This recent conversation on The 20′ By 20′ Room strikes me as an example of how people using different jargon (or differing understandings of the same jargon) sometimes have a really hard time communicating. Among the commenters are people who don’t know what DIP or DAS means, people who are fuzzy on their Forge terminology, and people who (like me) have no idea what the heck aerobic gaming vs. anaerobic gaming is supposed to mean.

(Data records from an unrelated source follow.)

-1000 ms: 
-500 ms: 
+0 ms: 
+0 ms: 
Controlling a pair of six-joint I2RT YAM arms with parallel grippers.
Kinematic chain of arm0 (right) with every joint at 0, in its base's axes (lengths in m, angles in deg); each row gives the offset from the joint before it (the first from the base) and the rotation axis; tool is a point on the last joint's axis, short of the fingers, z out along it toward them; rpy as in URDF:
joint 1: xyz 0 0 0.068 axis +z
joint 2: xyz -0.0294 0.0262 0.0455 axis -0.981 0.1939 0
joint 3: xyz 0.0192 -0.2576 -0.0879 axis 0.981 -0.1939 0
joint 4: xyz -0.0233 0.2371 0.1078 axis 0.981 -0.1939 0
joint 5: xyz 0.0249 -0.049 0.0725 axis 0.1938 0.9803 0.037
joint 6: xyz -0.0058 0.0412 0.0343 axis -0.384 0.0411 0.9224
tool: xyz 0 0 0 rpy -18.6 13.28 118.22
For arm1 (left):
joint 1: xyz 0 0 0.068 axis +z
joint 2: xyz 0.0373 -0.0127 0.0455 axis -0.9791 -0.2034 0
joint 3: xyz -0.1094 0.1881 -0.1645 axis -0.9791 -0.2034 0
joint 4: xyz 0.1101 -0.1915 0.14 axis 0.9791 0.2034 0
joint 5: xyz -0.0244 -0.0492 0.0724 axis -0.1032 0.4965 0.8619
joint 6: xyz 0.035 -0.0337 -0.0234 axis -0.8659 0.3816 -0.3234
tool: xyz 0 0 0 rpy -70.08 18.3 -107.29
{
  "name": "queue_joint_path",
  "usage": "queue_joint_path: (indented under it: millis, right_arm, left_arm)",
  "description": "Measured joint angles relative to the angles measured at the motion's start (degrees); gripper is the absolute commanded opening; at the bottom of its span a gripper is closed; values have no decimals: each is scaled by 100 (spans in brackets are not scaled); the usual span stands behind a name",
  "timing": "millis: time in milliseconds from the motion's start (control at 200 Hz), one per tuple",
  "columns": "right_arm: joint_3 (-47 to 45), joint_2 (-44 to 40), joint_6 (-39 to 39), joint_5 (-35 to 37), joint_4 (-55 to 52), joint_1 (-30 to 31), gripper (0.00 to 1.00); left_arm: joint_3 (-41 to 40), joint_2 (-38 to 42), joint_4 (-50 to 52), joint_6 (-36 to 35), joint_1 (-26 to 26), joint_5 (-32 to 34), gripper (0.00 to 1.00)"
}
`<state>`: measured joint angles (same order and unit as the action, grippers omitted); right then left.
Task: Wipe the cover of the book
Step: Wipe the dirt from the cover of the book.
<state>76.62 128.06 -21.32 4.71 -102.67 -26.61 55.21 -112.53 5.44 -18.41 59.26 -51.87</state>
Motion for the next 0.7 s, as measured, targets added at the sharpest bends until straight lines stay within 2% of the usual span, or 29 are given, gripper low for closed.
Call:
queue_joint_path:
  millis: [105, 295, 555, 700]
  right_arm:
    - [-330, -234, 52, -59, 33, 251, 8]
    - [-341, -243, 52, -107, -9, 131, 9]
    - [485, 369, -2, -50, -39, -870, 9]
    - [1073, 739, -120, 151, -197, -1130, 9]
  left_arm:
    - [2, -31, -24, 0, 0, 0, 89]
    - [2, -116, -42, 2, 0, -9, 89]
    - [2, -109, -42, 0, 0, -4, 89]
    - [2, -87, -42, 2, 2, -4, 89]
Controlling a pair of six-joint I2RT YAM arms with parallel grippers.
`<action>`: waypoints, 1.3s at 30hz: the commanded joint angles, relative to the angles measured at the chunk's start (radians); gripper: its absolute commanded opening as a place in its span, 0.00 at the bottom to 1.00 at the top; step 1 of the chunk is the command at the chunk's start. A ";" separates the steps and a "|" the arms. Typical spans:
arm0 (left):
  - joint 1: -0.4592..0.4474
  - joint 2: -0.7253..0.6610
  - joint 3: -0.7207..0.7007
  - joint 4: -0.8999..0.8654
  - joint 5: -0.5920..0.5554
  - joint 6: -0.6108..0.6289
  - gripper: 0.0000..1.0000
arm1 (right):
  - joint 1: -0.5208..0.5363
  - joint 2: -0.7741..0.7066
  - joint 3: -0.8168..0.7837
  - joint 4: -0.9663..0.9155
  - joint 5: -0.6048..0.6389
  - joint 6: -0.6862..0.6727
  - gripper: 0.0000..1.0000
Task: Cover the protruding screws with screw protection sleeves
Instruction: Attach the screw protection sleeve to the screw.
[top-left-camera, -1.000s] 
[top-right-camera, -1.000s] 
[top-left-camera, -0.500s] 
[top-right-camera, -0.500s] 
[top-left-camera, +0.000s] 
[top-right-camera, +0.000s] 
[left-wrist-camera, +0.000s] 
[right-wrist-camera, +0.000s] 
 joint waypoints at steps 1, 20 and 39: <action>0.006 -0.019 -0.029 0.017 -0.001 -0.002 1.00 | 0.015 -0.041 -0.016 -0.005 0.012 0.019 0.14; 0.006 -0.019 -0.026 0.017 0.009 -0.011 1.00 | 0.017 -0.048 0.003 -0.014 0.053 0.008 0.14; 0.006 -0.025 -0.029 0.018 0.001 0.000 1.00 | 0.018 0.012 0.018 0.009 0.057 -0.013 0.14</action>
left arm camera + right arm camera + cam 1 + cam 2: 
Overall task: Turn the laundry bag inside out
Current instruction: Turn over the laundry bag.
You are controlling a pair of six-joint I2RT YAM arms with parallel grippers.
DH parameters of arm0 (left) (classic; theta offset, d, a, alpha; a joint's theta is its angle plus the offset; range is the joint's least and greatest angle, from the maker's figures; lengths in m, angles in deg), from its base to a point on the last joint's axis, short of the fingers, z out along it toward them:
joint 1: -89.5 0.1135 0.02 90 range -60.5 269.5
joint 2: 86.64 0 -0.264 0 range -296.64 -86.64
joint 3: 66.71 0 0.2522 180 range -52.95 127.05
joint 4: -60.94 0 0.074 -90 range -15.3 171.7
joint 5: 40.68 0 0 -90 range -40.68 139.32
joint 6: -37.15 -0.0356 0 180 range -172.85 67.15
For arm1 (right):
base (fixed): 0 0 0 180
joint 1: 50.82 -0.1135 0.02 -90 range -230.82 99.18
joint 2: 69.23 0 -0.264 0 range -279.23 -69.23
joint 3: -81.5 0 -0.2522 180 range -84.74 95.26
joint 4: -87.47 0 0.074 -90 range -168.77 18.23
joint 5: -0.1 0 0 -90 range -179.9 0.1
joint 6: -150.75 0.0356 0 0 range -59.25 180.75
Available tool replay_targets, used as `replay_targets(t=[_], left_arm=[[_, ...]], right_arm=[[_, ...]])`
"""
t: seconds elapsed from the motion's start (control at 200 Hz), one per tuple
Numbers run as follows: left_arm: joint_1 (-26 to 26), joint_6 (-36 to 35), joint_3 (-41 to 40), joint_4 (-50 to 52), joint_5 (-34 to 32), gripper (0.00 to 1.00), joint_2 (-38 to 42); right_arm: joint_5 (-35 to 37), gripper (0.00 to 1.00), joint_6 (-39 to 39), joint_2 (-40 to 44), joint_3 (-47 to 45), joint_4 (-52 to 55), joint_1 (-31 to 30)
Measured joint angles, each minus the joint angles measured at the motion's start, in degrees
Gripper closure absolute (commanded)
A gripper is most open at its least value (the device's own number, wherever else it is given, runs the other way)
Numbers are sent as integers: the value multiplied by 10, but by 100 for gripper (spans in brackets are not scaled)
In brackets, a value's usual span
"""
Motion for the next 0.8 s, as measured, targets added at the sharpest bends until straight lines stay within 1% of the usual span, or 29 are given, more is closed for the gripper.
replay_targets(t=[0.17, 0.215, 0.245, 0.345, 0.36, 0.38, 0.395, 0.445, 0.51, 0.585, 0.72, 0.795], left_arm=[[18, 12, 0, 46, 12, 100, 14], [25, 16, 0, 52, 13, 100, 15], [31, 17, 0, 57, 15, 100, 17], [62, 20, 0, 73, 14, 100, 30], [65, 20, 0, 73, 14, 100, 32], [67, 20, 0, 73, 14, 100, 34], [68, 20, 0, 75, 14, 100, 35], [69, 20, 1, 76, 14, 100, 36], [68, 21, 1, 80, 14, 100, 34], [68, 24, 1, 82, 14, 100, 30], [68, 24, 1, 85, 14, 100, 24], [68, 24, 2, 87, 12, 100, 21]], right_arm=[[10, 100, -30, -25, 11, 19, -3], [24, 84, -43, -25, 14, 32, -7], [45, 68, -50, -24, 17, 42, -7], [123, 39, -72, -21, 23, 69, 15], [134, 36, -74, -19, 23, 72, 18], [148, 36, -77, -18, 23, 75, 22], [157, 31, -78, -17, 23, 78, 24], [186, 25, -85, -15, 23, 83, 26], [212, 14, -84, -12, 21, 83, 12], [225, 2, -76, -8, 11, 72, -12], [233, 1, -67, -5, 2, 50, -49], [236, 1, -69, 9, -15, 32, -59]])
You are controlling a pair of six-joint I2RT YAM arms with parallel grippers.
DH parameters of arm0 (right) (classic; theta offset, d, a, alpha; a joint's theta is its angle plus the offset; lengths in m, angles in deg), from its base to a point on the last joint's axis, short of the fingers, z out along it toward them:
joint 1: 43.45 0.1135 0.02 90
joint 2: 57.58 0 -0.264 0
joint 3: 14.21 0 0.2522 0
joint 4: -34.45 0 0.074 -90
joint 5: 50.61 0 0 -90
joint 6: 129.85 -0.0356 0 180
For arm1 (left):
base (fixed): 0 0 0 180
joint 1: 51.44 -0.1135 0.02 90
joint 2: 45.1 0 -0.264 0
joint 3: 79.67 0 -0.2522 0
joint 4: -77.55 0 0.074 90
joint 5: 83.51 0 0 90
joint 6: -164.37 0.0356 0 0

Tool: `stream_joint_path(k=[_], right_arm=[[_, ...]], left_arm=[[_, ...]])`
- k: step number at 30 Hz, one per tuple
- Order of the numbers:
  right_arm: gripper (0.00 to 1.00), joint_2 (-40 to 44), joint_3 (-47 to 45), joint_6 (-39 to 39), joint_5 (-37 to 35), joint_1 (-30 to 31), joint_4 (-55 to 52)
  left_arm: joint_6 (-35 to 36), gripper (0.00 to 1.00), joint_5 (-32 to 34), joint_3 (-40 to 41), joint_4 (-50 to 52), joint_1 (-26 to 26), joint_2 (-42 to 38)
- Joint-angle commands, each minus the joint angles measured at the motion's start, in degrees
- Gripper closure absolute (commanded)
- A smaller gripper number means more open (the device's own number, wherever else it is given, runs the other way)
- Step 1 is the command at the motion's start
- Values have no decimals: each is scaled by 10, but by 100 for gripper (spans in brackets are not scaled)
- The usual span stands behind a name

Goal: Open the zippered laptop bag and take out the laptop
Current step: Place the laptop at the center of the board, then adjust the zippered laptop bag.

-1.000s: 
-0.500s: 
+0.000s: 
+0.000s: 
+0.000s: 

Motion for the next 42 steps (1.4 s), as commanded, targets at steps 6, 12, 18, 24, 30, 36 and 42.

Throw all of that together and I think the result ended up being people spending more time and energy defining (and redefining) terms than about the original topic of DIP and DAS in indie games.
November 26th, 2005 at 9:13 pm
Hey, on behalf of 20×20, thanks for the link!
I’ll cop to some frustration of my own with that thread, and I realize I threw people a curve by making up the aerobic/anaerobic distinction in the middle of it. (There’s a separate post that talks about what it means, and I’ll try to work out the implications over time.)
I don’t know if we have any option other than to try to work through terminological problems as they arise, though. DIP and DAS, for instance, have been named concepts for many years now, and they describe real behavior that goes back much further than the terms. It’s handy to be able to type “DIP” – probably with “develop-in-play” after it the first time – instead of a paragraph describing the phenomenon every time it comes up.